Work request
Below is a listing to copy exactly; no image goes into the copy.

________

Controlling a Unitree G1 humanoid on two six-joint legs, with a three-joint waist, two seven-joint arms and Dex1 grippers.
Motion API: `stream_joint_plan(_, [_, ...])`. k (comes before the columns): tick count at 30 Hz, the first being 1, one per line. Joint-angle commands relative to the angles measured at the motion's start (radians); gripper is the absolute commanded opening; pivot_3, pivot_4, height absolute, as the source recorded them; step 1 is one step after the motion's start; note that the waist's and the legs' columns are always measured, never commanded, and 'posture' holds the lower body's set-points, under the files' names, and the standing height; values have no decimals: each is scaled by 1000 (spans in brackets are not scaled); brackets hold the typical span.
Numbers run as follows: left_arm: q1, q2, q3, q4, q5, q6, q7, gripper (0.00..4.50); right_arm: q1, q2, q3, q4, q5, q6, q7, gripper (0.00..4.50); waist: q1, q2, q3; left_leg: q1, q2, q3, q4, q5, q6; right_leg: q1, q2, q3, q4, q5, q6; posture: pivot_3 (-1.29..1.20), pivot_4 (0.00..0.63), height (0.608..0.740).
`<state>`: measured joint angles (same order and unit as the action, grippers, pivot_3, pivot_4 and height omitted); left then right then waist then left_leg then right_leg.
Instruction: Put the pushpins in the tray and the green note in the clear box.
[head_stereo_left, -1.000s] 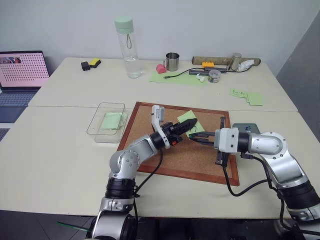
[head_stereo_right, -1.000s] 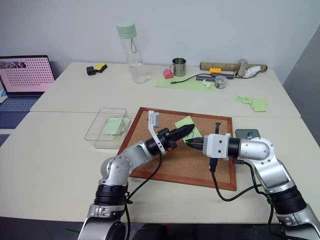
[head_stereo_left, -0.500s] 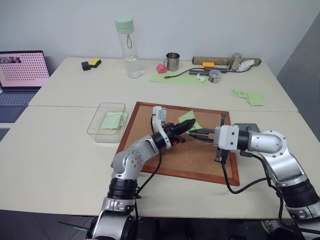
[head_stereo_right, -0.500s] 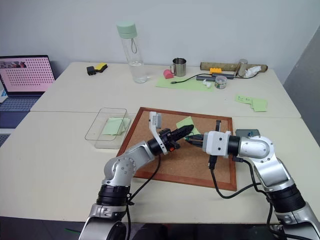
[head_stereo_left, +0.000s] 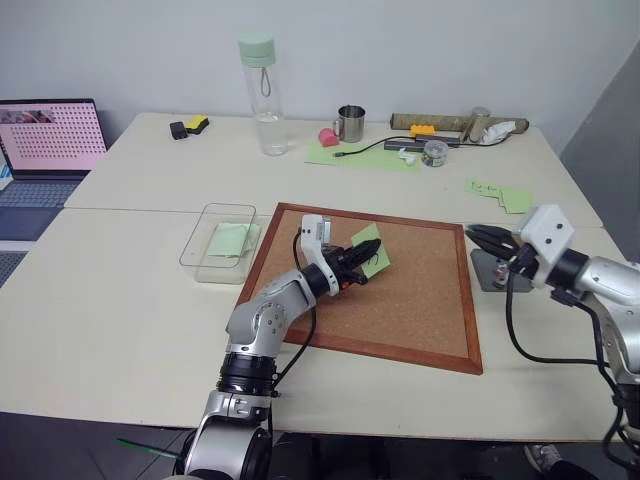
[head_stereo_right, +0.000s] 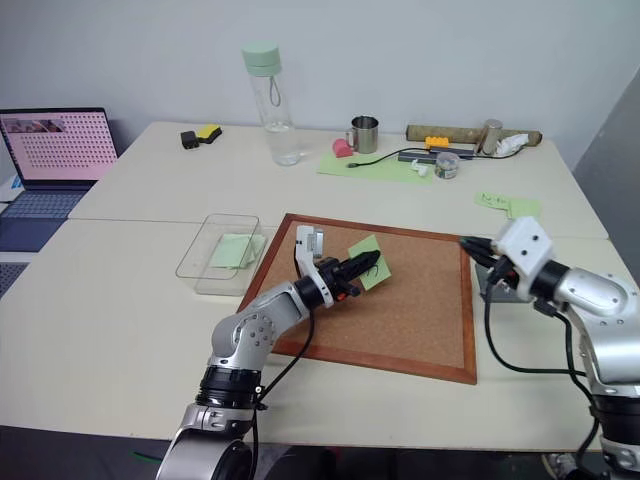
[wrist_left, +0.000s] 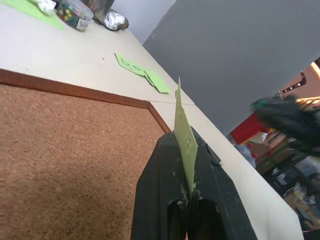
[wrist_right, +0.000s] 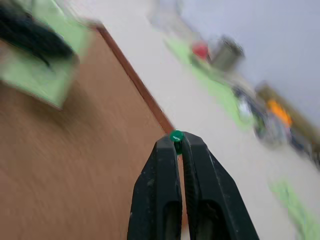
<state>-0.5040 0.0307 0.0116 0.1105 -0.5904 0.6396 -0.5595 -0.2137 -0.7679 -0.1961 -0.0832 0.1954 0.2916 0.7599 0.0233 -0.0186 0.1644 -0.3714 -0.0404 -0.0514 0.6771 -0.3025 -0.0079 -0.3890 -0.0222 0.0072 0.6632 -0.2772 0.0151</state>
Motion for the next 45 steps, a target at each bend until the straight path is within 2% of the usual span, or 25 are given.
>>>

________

Exercise response
Controlling a Unitree G1 humanoid on two six-joint legs, with a three-joint waist, two seven-joint arms and Dex1 grippers.
Motion API: `stream_joint_plan(_, [_, ...])`. k (comes before the columns): tick count at 30 Hz, the first being 1, one per line. Joint-angle commands relative to the angles measured at the motion's start (radians); gripper is the absolute commanded opening; pivot_3, pivot_4, height absolute, as the source recorded them; step 1 is one step after the motion's start; note that the waist's and the legs' columns are always measured, never commanded, and 'posture' holds the lower body's set-points, under the files' names, and the standing height; values have no decimals: each is scaled by 1000 (spans in brackets are not scaled); brackets hold the typical span.
Numbers run as follows: left_arm: q1, q2, q3, q4, q5, q6, q7, gripper (0.00..4.50); right_arm: q1, q2, q3, q4, q5, q6, q7, gripper (0.00..4.50); waist: q1, q2, q3; left_leg: q1, q2, q3, q4, q5, q6; right_leg: q1, q2, q3, q4, q5, q6; posture: pivot_3 (-1.29..1.20), pivot_4 (0.00..0.63), height (0.608..0.740).
`<state>`: measured joint angles (same order and unit as the action, grippers, pivot_3, pivot_4 and height omitted); left then right then waist then left_leg then right_leg.
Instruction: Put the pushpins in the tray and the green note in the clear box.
[head_stereo_left, -1.000s] 
[head_stereo_right, -1.000s] 
[head_stereo_left, -0.500s] 
[head_stereo_right, -0.500s] 
[head_stereo_left, +0.000s] 
[head_stereo_right, +0.000s] 
[wrist_left, +0.000s] 
[wrist_right, +0.000s] 
<state>-0.5040 0.0307 0.0116 0.1105 -0.5904 0.6396 -0.5595 -0.2137 -0.7679 -0.1961 -0.0832 0.1954 0.2916 0.7599 0.0233 -0.0186 0.1644 -0.3714 -0.0404 -0.0514 0.6771 -0.3025 -0.0079 -0.3890 -0.0222 0.0072 0.6632 -0.2772 0.0151</state>
Motion for the next 45 steps, a target at each bend until the straight path is within 2% of the usual span, or 25 are given.
>>>

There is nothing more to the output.